▶ EXERCISE DIRECTIONS
Throughout the listing below, copy each line containing "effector".

▶ COLLECTED MATERIAL

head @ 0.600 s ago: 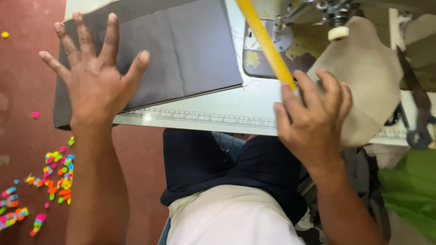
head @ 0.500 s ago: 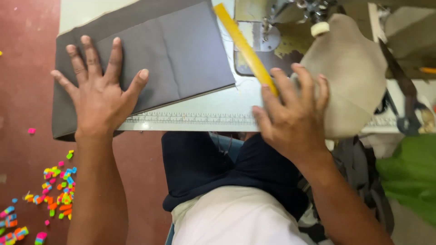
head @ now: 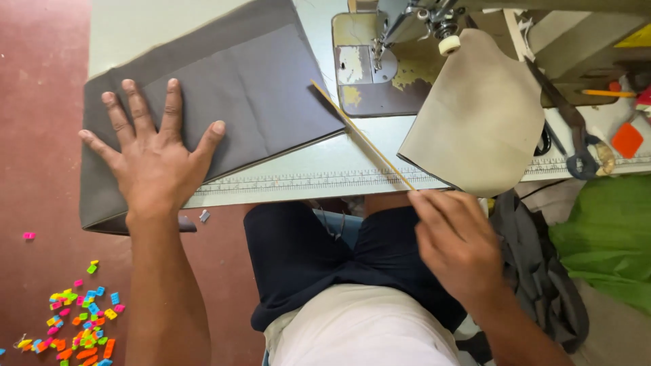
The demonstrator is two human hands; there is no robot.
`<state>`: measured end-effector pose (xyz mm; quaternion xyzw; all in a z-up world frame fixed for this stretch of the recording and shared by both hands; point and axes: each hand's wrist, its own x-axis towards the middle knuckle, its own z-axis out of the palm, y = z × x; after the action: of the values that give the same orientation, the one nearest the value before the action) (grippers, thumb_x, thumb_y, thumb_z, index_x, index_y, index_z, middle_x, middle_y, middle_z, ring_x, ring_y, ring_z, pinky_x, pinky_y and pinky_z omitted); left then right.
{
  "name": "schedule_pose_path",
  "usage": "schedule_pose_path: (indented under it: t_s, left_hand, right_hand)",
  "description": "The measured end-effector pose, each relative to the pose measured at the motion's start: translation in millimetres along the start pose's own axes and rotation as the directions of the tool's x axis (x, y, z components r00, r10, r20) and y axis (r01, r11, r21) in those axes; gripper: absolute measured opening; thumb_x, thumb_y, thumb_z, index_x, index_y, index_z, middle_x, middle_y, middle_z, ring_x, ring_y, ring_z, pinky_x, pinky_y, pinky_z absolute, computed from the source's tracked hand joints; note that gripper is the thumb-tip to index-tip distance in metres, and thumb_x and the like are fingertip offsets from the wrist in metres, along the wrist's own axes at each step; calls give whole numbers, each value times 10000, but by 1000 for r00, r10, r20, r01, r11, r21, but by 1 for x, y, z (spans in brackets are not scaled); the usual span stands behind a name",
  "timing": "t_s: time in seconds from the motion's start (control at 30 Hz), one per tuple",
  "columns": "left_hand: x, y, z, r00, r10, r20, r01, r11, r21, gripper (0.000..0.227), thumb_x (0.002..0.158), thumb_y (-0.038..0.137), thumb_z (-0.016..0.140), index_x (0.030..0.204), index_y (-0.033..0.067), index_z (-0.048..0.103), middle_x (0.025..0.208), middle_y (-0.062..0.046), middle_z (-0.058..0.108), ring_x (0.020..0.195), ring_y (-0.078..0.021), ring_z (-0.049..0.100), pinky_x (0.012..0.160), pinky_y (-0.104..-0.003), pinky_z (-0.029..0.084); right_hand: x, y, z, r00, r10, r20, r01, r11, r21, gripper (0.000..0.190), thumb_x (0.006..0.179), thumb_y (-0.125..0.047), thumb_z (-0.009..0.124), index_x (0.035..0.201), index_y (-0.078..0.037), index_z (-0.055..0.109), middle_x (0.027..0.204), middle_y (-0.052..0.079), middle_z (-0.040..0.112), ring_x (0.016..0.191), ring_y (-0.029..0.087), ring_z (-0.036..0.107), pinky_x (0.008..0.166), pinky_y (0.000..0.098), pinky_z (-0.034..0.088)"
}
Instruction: A person is seen positioning grey fabric on a sewing machine table and using large scissors to cut the fabric into specific shapes.
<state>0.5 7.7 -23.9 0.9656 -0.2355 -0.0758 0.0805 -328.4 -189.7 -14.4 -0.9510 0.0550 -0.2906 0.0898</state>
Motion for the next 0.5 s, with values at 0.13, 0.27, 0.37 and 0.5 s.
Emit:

▶ SOLUTION FOR THIS PROBLEM
`<state>`: measured end-effector pose (xyz mm; quaternion xyzw; all in a z-up world frame fixed for this stretch of the recording and shared by both hands; point and axes: each hand's wrist, its own x-axis towards the middle knuckle, its own z-axis out of the palm, y = z × x; after the action: of the values that give the same orientation, the one nearest the value before the action) (grippers, thumb_x, thumb_y, thumb_z, index_x, index_y, index_z, middle_x, middle_y, middle_z, ring_x, ring_y, ring_z, pinky_x, pinky_y and pinky_z omitted); left then right.
  "description": "The measured end-effector pose, each relative to the pose measured at the motion's start: translation in millimetres along the start pose's own axes and rotation as the directions of the tool's x axis (x, y, z components r00, r10, r20) and y axis (r01, r11, r21) in those axes; gripper: absolute measured opening; thumb_x, thumb_y, thumb_z, index_x, index_y, index_z, middle_x, middle_y, middle_z, ring_x, ring_y, ring_z, pinky_x, pinky_y, pinky_z absolute, computed from the source's tracked hand joints; note that gripper is the thumb-tip to index-tip distance in metres, and thumb_x and the like are fingertip offsets from the wrist in metres, along the wrist's own axes at each step; calls give whole numbers, each value times 10000, but by 1000 for r00, r10, r20, r01, r11, r21, but by 1 for x, y, z (spans in brackets are not scaled); the usual span stands behind a name",

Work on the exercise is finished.